Эрл и Лития переглянулись.
— Полукровок, подобных мне, — продолжал Не Имеющий Имени, — Высокий Народ истребил вскоре после Великой Войны. Нас отыскивали и уничтожали безо всякой жалости — потому что само наше существование оскорбляло эльфов. Посудите, ваше величество… — полукровка выгнул шею так, чтобы взглянуть на короля, — как бы люди относились к уродам, которые рождались бы от противоестественной связи человека и пса?.. Мне удалось выжить. Долгие сотни лет я скитался по землям людей, постоянно страшась того, что меня однажды найдут и… убьют. Я никогда не был в Тайных Чертогах и вынужден был жить так, как живут люди. Годы шли, и я старел. Вне Тайных Чертогов время идет по-другому. Здесь, в мире людей, жизнь моя летит к финалу в десять раз быстрее. В конце концов я понял, что мне осталось совсем немного — каких-нибудь пять-шесть тысяч лет. Высокий Народ никогда не признает меня за своего. Людям я тоже не мог открыться, потому что тогда и эльфы смогут меня увидеть. Влачить жалкое существование изгоя и дальше — до тех пор, пока я не исчерпаю положенный мне срок, — вот и все, что мне оставалось. Но я… я решил бороться. За свое право войти в Тайные Чертоги и жить там той жизнью, которой я достоин. Но войти в Чертоги я могу лишь в том случае, если они опустеют. Я объявил войну Высокому Народу, но не мог победить… Против эльфов я был беззащитен и безоружен. Но я стал искать оружие, и я нашел его…
Пока он говорил, дымные плети слабели, утончались — и обвисали. Болотники уже не пытались натягивать их, потому, возможно, что не хотели испытывать их прочность. И Не Имеющий Имени получил возможность опустить руки, уперев их в пол, и выбрать для себя позу поудобнее.

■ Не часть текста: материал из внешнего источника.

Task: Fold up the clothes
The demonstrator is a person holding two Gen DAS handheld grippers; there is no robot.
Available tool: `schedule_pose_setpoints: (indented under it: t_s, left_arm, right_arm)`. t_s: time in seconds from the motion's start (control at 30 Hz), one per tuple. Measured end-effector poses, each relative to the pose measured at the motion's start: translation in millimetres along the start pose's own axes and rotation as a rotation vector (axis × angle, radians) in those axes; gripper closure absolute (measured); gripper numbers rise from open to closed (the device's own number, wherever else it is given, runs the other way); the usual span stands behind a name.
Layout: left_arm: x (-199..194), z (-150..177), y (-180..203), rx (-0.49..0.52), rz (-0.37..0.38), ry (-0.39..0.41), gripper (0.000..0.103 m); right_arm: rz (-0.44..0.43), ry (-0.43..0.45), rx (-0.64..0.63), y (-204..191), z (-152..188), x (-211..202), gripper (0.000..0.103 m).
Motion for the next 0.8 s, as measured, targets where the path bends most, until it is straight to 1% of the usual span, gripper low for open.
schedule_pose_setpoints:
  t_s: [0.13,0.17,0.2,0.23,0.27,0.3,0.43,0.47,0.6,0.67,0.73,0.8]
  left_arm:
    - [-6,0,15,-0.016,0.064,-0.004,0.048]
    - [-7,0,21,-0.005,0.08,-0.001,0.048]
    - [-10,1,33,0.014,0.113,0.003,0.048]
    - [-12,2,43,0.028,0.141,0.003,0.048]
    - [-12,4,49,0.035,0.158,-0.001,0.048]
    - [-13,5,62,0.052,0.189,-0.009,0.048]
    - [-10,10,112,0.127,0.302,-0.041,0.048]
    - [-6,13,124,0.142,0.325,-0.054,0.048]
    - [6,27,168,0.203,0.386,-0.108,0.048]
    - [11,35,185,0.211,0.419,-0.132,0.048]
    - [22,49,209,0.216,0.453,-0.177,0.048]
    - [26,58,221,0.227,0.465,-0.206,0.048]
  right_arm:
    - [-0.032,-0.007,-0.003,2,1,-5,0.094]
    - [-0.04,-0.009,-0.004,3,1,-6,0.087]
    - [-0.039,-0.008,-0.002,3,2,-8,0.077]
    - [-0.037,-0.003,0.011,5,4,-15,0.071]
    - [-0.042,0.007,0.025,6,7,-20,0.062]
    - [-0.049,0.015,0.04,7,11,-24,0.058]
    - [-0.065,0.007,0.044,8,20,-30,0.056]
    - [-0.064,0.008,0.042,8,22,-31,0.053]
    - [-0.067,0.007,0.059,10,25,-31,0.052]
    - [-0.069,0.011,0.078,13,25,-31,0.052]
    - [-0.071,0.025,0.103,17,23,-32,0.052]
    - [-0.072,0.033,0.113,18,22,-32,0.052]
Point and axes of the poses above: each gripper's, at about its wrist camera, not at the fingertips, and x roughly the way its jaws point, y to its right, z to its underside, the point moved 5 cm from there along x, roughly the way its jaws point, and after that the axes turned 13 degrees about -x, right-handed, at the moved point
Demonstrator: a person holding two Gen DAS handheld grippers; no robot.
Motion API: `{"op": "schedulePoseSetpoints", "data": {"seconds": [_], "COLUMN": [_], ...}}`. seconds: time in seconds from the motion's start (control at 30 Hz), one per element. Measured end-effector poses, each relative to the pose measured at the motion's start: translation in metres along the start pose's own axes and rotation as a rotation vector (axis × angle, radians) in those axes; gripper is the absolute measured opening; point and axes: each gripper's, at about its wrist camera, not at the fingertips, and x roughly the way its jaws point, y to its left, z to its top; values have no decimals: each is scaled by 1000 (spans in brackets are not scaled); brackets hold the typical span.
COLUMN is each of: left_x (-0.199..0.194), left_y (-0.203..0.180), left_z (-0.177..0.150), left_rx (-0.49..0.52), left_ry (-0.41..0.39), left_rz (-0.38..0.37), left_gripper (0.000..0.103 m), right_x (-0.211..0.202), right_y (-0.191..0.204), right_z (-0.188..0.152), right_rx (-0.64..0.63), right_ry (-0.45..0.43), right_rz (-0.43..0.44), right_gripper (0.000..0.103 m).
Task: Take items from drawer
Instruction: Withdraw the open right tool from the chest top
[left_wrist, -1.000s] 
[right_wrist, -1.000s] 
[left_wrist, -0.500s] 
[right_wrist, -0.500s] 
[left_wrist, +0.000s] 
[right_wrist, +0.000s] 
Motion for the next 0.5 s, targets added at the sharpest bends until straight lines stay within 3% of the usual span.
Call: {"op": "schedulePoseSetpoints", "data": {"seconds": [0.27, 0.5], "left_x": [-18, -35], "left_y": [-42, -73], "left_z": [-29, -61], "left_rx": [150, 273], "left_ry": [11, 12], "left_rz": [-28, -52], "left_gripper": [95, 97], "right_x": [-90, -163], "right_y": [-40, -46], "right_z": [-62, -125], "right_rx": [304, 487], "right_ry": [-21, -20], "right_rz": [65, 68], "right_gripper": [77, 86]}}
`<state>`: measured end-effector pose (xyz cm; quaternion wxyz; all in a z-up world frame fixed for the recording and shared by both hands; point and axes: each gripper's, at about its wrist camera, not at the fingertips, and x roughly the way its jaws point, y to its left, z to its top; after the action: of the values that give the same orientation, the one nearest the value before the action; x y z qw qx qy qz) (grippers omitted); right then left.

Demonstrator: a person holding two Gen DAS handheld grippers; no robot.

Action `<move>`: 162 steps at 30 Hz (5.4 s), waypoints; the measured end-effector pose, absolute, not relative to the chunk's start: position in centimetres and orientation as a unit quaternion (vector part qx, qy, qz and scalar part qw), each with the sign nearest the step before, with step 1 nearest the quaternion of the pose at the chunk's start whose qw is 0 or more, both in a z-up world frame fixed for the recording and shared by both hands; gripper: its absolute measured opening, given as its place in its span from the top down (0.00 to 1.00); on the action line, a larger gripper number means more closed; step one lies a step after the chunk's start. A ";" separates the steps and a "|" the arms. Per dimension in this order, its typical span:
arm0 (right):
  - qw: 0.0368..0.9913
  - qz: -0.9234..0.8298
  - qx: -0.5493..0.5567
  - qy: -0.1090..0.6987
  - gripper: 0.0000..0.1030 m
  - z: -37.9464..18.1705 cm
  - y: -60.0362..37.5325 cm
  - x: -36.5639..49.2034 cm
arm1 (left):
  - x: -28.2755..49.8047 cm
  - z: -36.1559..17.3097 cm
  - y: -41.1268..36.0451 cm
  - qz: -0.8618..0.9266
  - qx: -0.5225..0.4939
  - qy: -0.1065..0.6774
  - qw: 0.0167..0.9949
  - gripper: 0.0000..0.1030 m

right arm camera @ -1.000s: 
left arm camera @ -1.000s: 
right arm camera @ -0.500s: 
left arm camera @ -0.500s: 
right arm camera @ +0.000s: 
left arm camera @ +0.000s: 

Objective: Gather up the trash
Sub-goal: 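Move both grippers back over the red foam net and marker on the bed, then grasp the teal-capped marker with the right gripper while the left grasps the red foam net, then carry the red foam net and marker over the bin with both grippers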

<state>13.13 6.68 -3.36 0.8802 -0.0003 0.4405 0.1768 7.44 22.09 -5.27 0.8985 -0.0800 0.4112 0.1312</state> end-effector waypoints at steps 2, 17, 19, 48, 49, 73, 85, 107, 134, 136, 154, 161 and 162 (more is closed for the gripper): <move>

— За то время, пока я скитался среди людей, я заметил одну закономерность, — заговорил он свободнее и громче, — Высокий Народ последовательно и скрупулезно изымает из мира людей тех, кто мыслит иначе, чем другие; тех, кто способен выдумать что-то новое. Все это могло означать только одно: эльфы не хотят, чтобы человечество развивалось. Вот в чем их слабое место! Сильное человечество — и есть оружие, могущее сокрушить Высокий Народ.
— Мне нравится то, что ты говоришь, — произнес Герб.
Судя по лицу королевы, ей тоже пришлись по душе слова полукровки. Эрл, наблюдая за пленником, хмурился.